CARUBAN NAGARI-Penduduk Danau Tanganyika di Burundi, Afrika, dalam beberapa dekade terakhir diteror oleh buaya raksasa pemakan manusia yang dikenal sebagai Gustave.
Buaya Nil itu dikabarkan telah membunuh lebih dari 300 orang dan mendapat status sebagai predator legendaris di sepanjang Sungai Rusizi. Menurut ahli buaya, Marc Gansuana, buaya Gustave telah lama dikenal oleh penduduk Sungai Rusizi dan Danau Tanganyika.
Berdasarkan catatan National Geographic, serangan pertama Gustave pada manusia terjadi pada 1987. Namun, Gustave baru teridentifikasi dan diberi nama pada 2001 oleh herpetolog bernama Patrice Faye.
Baca Juga:Foto-foto Kondisi Fisik Sejumlah Bangunan Keraton Kasepuhan, Tidak TerawatKondisi Fisik Keraton Kasepuhan Sangat Memprihatinkan, Sultan Sepuh Aloeda II: Luqman Zulkaedin Harus Bertanggung Jawab
Gustave dianggap sebagai salah satu buaya terbesar di Afrika. Dia memiliki panjang 6,1 meter dengan berat mencapai 907 kilogram. Faye mengatakan ukuran buaya yang besar membuat mereka berpotensi memangsa manusia.
“Dia tiga kali lebih besar dari buaya lainnya di Burundi,” kata Faye dalam wawancaranya dengan BBC pada 2002. “Dia tidak terlalu cepat dan tidak bisa memakan apa yang dimakan buaya lain di Burundi, seperti ikan dan mamalia kecil. Dia menyerang mangsa yang lambat, yang mudah ditangkap.”
Sebagian besar waktu Gustave dihabiskan di pulau sungai kecil dekat Danau Tanganyika, danau terbesar kedua di Afrika Timur. Namun, ketika musim kawin tiba, Gustave bisanya melakukan perjalanan di sepanjang tepi Sungai Ruzizi dan saat itulah dia ada dalam fase paling berbahaya.

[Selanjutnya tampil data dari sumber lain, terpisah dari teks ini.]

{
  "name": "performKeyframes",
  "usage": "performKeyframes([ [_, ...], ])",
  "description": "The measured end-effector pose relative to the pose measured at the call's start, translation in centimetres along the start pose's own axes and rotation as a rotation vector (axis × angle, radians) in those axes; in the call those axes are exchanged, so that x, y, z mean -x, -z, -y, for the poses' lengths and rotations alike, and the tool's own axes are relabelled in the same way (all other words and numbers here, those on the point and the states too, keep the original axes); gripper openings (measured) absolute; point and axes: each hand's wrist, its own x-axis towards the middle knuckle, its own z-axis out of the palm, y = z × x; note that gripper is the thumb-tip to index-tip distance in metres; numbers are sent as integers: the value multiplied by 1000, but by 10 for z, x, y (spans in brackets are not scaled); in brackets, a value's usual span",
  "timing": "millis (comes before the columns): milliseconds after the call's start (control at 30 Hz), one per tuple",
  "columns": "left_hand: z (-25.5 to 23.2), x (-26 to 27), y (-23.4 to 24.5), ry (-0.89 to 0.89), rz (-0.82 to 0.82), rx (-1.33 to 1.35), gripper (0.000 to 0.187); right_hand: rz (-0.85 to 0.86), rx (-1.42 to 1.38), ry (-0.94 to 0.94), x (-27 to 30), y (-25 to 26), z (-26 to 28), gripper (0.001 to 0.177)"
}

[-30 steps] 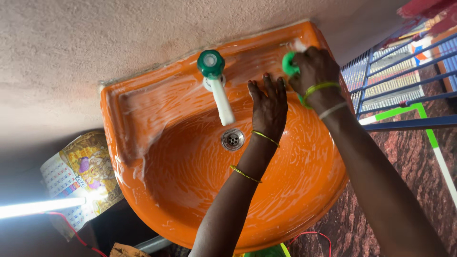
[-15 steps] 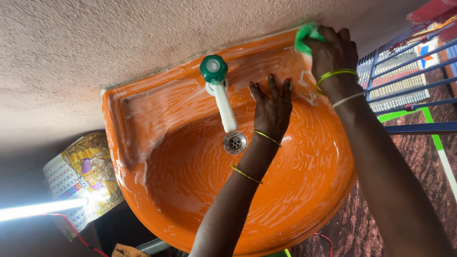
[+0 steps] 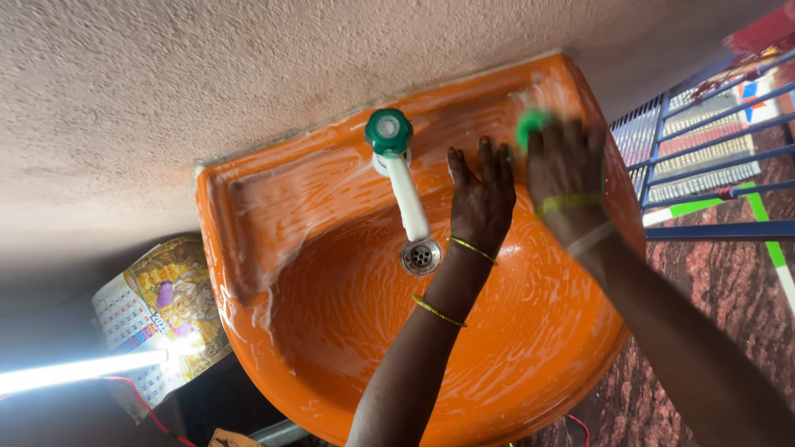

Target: The person scrubs an orange wall-mounted sink using a green sponge. They repeatedly wipe the basin, rim, and faucet area with soapy water, moving the sponge in circular and back-and-forth motions throughout the clip.

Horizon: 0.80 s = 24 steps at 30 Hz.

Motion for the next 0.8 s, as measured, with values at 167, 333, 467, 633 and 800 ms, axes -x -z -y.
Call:
performKeyframes([
  [167,3,-1,5,-8,-10,42,52,48,-95,-30,5,21,0,22],
  [333,3,1,2,-13,-8,-11,54,58,-162,7,-37,6,-5,17],
  [467,7,0,4,8,-24,42,51,-96,-352,-4,11,20,-16,28],
  [633,-6,-1,10,2,90,18,56,23,-825,-265,80,42,-53,23],
  [800,-18,-15,12,-23,135,-19,65,-157,-819,-52,3,29,-69,15],
])
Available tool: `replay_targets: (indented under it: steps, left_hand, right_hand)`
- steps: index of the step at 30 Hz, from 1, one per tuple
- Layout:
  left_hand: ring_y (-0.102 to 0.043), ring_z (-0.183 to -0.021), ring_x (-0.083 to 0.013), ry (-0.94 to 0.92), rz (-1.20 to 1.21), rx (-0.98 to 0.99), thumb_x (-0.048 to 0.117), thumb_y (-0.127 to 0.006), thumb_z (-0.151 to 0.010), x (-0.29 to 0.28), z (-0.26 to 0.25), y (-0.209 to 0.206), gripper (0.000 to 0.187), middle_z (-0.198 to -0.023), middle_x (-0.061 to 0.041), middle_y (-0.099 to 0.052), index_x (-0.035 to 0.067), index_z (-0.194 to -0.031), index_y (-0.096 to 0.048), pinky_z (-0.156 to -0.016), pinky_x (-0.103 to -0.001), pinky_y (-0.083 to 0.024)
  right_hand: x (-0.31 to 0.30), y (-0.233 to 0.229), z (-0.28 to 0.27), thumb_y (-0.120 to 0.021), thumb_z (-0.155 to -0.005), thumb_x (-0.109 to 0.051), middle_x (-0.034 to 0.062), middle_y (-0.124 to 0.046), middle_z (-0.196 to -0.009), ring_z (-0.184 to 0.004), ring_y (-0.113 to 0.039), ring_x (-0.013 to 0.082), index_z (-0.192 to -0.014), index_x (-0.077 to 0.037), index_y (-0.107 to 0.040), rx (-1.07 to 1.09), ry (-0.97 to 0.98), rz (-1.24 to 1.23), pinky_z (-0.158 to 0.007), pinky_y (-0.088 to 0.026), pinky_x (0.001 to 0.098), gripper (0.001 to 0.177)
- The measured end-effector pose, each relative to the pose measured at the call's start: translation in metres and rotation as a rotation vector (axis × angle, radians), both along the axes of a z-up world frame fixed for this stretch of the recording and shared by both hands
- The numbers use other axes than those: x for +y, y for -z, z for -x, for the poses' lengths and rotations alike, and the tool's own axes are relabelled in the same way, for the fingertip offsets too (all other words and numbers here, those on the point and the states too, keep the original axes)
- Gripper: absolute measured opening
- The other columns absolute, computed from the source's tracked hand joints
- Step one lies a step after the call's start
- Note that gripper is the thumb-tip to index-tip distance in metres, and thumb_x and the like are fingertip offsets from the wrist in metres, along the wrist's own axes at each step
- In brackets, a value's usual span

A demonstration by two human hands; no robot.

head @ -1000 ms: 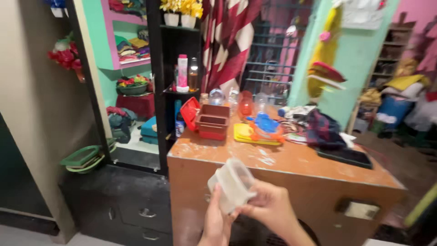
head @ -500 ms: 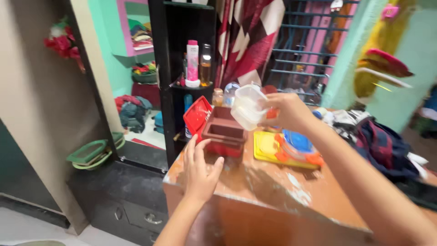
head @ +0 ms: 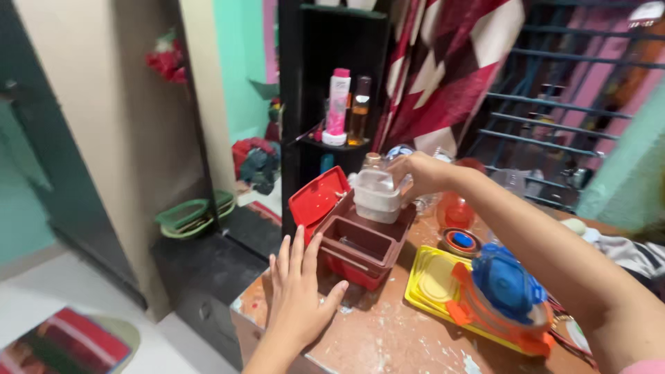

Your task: The person moves various plastic and metal containers from a floral bedspread to a wooden cabinet, then opens and closes several large storage jars on the floor containing grains. The person handles lids, bowls, and containers one at a time, placing them on the cabinet or floor.

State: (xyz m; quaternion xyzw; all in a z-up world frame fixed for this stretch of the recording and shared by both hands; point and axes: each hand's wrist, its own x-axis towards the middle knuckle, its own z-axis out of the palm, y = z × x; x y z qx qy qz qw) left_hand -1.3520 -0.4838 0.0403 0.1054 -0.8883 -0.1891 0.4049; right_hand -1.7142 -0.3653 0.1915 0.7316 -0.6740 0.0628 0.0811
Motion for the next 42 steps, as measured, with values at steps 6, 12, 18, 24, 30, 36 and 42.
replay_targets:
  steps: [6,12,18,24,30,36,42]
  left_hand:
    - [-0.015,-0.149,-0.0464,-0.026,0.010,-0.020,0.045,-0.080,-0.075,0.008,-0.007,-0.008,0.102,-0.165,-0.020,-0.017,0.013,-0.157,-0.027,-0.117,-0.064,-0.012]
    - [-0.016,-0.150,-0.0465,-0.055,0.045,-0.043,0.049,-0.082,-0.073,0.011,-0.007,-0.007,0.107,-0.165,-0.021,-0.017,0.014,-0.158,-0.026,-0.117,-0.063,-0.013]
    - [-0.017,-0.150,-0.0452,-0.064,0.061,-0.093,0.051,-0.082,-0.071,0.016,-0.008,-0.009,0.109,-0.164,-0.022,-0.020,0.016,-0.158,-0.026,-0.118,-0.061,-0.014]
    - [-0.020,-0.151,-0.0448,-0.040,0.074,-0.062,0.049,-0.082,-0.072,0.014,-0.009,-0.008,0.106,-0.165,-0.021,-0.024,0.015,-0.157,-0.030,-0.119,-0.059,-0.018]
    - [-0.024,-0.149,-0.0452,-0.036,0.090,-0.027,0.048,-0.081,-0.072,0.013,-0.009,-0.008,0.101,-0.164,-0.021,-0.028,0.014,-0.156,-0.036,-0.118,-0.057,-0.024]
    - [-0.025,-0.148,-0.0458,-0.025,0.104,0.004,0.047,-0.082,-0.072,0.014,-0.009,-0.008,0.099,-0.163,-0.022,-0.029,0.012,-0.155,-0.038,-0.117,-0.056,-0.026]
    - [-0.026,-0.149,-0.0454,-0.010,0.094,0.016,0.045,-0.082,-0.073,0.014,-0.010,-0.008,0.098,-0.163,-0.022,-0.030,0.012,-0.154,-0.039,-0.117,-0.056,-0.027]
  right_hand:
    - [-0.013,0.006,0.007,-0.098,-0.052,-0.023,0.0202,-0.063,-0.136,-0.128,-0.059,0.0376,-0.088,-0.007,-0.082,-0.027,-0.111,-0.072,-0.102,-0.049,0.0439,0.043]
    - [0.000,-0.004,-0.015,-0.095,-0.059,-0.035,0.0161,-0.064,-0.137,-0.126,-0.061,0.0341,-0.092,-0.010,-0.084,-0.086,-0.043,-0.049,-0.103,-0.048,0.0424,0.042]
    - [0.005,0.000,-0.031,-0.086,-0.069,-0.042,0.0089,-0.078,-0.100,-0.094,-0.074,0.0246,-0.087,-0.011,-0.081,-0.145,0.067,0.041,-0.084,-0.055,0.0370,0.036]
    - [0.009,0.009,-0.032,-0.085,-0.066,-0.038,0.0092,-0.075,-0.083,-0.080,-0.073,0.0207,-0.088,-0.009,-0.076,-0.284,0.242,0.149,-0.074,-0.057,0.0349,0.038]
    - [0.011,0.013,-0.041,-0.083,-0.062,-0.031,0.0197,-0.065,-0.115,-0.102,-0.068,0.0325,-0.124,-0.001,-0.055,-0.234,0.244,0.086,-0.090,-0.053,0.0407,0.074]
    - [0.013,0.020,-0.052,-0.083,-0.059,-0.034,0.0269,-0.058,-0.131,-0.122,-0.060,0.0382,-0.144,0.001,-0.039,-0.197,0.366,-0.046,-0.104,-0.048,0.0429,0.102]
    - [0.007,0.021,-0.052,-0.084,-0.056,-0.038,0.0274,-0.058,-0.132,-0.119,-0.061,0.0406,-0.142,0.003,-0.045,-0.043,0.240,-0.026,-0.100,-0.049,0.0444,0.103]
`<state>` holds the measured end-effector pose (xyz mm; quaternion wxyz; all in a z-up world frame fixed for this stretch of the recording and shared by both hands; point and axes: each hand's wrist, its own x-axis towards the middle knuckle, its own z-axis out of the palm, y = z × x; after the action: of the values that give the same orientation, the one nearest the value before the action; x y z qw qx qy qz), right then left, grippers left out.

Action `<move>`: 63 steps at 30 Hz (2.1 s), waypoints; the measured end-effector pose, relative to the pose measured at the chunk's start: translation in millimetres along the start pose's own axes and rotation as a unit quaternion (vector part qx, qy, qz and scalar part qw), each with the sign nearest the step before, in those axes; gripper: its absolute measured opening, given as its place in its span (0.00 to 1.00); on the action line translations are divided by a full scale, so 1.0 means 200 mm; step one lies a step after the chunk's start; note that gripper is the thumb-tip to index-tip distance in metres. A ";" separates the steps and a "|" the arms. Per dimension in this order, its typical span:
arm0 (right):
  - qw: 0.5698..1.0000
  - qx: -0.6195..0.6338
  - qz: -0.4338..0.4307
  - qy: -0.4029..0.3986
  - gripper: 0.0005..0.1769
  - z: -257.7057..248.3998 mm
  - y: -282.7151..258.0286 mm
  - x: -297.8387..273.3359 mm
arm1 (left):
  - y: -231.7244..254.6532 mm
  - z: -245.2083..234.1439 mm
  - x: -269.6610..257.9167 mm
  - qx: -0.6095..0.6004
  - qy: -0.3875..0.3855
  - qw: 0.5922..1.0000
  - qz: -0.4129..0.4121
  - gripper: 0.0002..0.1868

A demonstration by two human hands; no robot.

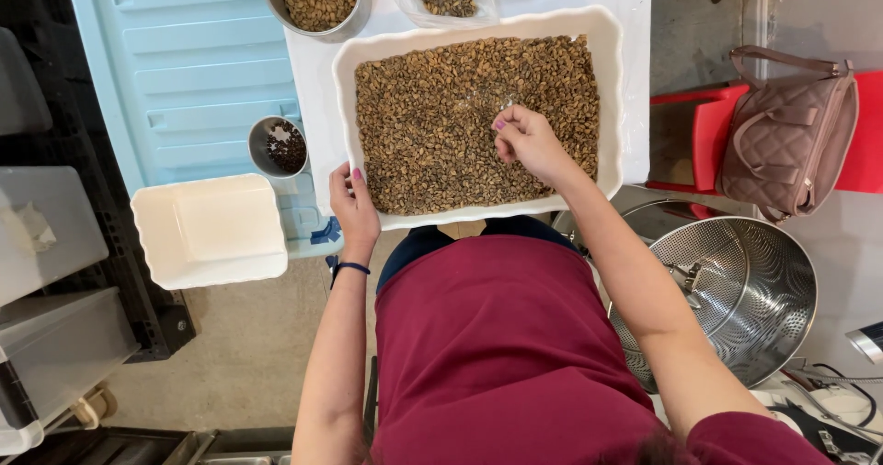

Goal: Sorting roasted coffee beans in a tray to remove defects

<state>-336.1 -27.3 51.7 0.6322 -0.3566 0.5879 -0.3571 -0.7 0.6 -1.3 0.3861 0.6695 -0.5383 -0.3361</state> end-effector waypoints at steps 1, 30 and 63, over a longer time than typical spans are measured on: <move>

Dia melakukan perjalanan jauh ke daerah Rumonge dan Minago, dia bisa memburu nelayan dan perenang selama perjalanan itu. Sekitar 10 hingga 20 orang mati diburu di sepanjang tepi sungai.
“Satu tahun saya mengikuti perjalanan Gustave, dan telah memakan sekitar 17 orang dalam perjalanan antara Kanyosha dan Minago, serta Kabezi dan Magara,” kata Patrice Faye, ahli herpetologi.
Total lebih dari 300 orang telah dibunuh Gustave. Namun, Gansuana menyebutkan jumlah ini hanya perkiraan belaka karena sangat sulit untuk mengumpulkan data atau statistik kematian akibat serangan hewan liar.
“Keandalan statistik semacam itu sulit dinilai dalam kasus seperti ini,” ujarnya. “Yang paling penting untuk diingat adalah bahwa dia jelas merupakan pemangsa desa Gatumba.”
Baca Juga:Berikut Dokumen Kesultanan Kasepuhan, Bukti Status Tanah Hak Turun Temurun Sultan SepuhJejak Kesultanan Kasepuhan Tidak Pernah Jadi Daerah Swapraja
Anehnya, Gustave tak pernah menghabiskan tubuh mangsanya. Ini membuat penduduk setempat berpikir bahwa membunuh dan mencabik tubuh manusia hanya untuk bersenang-senang belaka. Namun, hal ini dibantah oleh Gansuana.